Scalable ADER-DG Transport Method with Polynomial Order Independent CFL Limit
Kieran Ricardo, Kenneth Duru
TL;DR
The paper addresses the explicit time-step bottleneck of high-order DG methods for transport-dominated problems. It introduces a locally implicit but globally explicit ADER-DG scheme that solves element-local implicit problems, yielding a maximum stable time step governed by element width and independent of polynomial order (up to a factor of 1/√d in d dimensions). A 1D stability proof and a semi-analytical von Neumann analysis for 2D and 3D establish the method's stability limits, while numerical experiments across linear and nonlinear tests (including cubed-sphere advection) demonstrate quasi-optimal convergence and favorable CFL behavior. The approach promises enhanced scalability on HPC architectures by reducing inter-element communication while maintaining high-order accuracy for transport problems.
Abstract
Discontinuous Galerkin (DG) methods are known to suffer from increasingly restrictive explicit time-step constraints as the polynomial order increases, limiting their efficiency at high orders for explicit time-stepping schemes. In this paper, we introduce a novel \emph{locally implicit}, but \emph{globally explicit} ADER-DG scheme designed for transport-dominated problems. The method achieves a maximum stable time step governed by an element-width based CFL condition that is independent of the polynomial degree.

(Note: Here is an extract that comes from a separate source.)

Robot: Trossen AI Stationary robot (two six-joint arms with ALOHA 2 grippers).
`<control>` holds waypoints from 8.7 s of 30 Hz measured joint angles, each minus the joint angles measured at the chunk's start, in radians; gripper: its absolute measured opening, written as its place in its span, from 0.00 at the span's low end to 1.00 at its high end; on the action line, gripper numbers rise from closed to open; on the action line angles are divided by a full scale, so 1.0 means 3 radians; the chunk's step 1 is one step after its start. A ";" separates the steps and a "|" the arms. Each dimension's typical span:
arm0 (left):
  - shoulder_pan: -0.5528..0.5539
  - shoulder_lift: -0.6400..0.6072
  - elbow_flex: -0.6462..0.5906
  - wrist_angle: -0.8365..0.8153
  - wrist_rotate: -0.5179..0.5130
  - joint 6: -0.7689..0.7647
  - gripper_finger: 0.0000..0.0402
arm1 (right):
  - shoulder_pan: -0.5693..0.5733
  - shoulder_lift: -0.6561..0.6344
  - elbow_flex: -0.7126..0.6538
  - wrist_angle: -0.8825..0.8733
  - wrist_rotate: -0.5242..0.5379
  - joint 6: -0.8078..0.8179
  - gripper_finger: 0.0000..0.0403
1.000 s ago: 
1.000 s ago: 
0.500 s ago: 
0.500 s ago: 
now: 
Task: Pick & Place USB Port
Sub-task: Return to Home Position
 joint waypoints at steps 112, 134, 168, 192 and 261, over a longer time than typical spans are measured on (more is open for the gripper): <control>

By solving a set of element-local implicit problems at each time step, our approach more effectively utilises the domain of dependence. As a result, our method remains stable for CFL numbers up to $\approx 1/\sqrt{d}$ in $d$ spatial dimensions. We provide a rigorous stability proof in one dimension, and extend the analysis to two and three dimensions using a semi-analytical von Neumann stability analysis. The accuracy and convergence of the method are demonstrated through numerical experiments for both linear and nonlinear test cases, including numerical simulations of a transport problem on a cubed sphere 2D manifold embedded in 3D.